The digital duplication of the objects of the world is like a ghostly doppelganger whose presence veils and reveals reality at the same time. The intertwining of the tangible and the immaterial is no longer speculative: it accompanies us from now on in our daily lives. Few of our gestures, actions and thoughts are free from a rapport to the digital. We could say that it has become a permanent mental load, a perceptive spectrum: the materiality of reality on the one hand, its volatile counterpart on the other – between the two, a constant negotiation, a perpetual adaptation.

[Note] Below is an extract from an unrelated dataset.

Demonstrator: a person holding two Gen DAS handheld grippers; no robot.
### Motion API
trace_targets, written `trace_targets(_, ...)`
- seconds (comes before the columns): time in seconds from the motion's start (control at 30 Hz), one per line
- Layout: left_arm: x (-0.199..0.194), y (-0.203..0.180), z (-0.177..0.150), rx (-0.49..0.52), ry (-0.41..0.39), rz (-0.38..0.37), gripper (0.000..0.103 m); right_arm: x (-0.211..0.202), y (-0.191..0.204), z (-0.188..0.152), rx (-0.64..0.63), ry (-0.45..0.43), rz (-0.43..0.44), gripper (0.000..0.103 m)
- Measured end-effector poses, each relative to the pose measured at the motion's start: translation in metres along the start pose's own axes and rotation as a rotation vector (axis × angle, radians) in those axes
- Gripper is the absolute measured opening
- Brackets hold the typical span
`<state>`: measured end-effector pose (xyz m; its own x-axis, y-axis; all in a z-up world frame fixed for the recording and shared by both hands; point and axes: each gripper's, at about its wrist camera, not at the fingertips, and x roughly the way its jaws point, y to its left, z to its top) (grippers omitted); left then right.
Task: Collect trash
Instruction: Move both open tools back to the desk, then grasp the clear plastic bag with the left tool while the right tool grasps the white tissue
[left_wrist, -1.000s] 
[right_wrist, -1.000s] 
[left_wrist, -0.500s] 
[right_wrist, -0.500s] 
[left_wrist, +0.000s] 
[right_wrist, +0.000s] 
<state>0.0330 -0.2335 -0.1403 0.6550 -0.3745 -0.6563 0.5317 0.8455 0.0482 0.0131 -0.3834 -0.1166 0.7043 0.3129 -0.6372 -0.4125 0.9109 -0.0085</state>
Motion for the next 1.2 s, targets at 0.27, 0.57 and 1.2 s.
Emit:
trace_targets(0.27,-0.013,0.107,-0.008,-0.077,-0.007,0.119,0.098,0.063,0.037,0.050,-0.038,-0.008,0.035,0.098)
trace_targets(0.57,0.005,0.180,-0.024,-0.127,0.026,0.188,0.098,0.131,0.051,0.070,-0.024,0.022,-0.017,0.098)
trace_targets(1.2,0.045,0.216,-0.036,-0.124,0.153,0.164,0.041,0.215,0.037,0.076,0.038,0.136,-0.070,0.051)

Shanie Tomassini‘s sculptural installation Rosemary Screen (2021) emphasizes the impermanence and transformative potential of matter, as well as its resilience to embody and modulate itself according to the conditions imposed upon it. The use of incense as a material allows to realize this passage from a form to another, from a reality to its opposite : its image redoubled, reinvested and transfigured. Molded, dried, then burned, these objects made of rosemary, rose, cedar, white oak or coal, are then situated at a distance from their source reference. That is to say, cell phones, whose variety of models marks the passage of time and the obsolescence it generates. These models were not chosen randomly: they all belonged to the artist, underlining the personal dimension of any temporality and the tangibility with which it crosses our lives. As a micro-portal between reality and the virtual, the smartphone has become a multifunctional object whose importance allows us to measure the extent to which our reality is now deployed in the form of infinite redoublements in the digital world. Reducing reality to ashes cannot erase its parallel existence, its spectre of zeros and ones. Would the virtualization of the world have become the contemporary phoenix?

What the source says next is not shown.